The lithotypes involved were various types of granite: Yellow Granite, Yellow Gold, Moon White, Giallo Veneziano, Kashmir White, Juparana Colombo, Crystal White and Serizzo and the Golden Sandstone or Sandstone.

The results were of a very large increase in hydrophobicity, in fact the values measured with the sole impregnation with Soundstone® were on average from 18 to 32 of contact angle, while after treatment with TEOS the values showed a net jump of 40-50 at least, depending on the expected reaction time before the measurement and the lithotype involved.

The data found in the experimentation show how even with a limited condensation time of 1 hour the contact angle values are much higher than the contact angle values with the only impregnated sample.

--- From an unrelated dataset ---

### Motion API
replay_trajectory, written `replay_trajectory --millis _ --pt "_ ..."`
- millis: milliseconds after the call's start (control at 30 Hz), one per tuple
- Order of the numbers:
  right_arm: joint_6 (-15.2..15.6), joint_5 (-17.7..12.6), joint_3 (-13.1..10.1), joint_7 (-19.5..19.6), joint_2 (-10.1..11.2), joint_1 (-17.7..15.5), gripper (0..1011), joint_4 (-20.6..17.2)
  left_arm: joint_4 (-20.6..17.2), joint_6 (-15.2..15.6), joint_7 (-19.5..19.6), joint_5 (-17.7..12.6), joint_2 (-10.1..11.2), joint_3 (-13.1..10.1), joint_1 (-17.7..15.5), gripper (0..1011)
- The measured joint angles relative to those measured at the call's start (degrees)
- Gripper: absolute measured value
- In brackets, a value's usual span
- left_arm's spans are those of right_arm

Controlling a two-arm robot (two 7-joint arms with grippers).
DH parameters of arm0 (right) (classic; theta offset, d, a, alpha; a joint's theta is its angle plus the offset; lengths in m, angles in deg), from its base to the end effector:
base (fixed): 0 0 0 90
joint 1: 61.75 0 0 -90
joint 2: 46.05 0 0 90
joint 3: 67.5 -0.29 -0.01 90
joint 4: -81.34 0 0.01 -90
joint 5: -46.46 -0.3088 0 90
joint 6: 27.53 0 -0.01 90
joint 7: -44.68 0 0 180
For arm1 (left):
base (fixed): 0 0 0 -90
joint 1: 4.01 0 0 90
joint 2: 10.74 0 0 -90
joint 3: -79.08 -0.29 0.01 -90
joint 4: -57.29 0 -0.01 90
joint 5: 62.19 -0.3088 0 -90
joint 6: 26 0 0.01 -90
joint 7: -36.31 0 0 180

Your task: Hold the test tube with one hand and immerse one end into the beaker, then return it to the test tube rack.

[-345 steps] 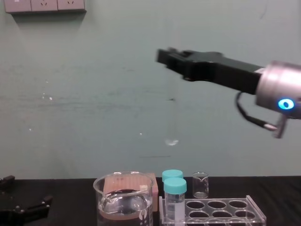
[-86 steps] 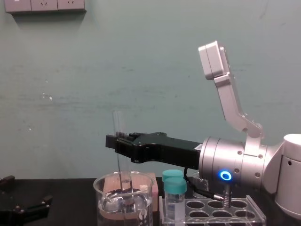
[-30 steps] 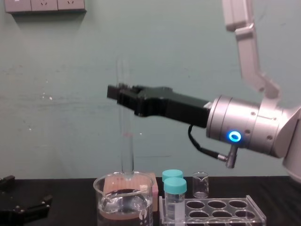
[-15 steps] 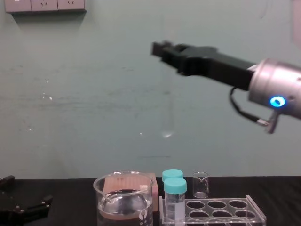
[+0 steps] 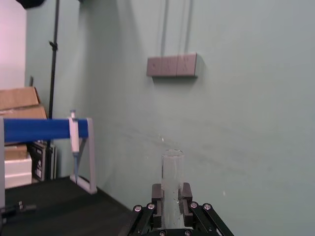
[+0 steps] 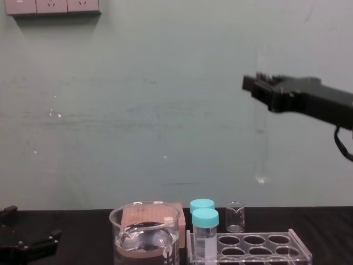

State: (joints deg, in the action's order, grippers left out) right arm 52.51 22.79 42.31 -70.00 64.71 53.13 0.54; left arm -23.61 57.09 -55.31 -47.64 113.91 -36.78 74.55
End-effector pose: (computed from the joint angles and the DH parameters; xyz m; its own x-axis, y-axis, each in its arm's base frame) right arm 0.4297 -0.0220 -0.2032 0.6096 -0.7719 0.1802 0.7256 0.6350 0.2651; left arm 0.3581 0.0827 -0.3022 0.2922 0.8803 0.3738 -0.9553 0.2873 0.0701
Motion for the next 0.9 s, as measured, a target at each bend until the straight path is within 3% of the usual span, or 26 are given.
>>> replay_trajectory --millis 300,900 --pt "2.23 0.34 -1.30 0.61 -0.11 -3.39 230 -0.46 0.00 0.00 0.00 0.00 0.00 0.00 0.00 1000" --pt "2.76 0.68 -3.14 0.79 -1.27 -5.86 230 1.34 0.00 0.00 0.00 0.00 0.00 0.00 0.00 1000"
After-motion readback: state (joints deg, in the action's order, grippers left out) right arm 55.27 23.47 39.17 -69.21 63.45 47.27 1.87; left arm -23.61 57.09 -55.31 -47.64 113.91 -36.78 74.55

Taking for example the Moon White, Table 3, the typical contact angle of the impregnated sample has an average of 24; after the treatment of the invention the contact angle shows an average of 68, after only one hour from the start of the reaction, of 70 after two hours, of 71 after four hours and of 73 after one day. The difference of 5 degrees found between the minimum time of 1 hour and the maximum of 1 day indicates the completion of the reaction. Similarly, Table 4 shows how the Giallo Veneziano presents an increase in contact angle with the increase in the reaction time much greater up to 8 degrees; in Table 5, an increase of 9 degrees from 70 to 79 in the contact angle with the longest reaction time from 1 hour to 1 day in Kashmir White was found.

For the other lithoptypes the situation presents itself under the same conditions, with an increase in the contact angle and an increase in the reaction time.

In the definition of an industrially applicable process, procedures with heating have been experimented to accelerate the evaporation of the residues of ethyl alcohol that is formed in the condensation of TEOS in more complex chains with the replacement of the sodium or potassium in the silicate of the treatment with a silicon atom impregnation.

The effect of sample heating after application of TEOS is grouped in tables 10 to 13 for Moon White, Kashmir White and Giallo Veneziano.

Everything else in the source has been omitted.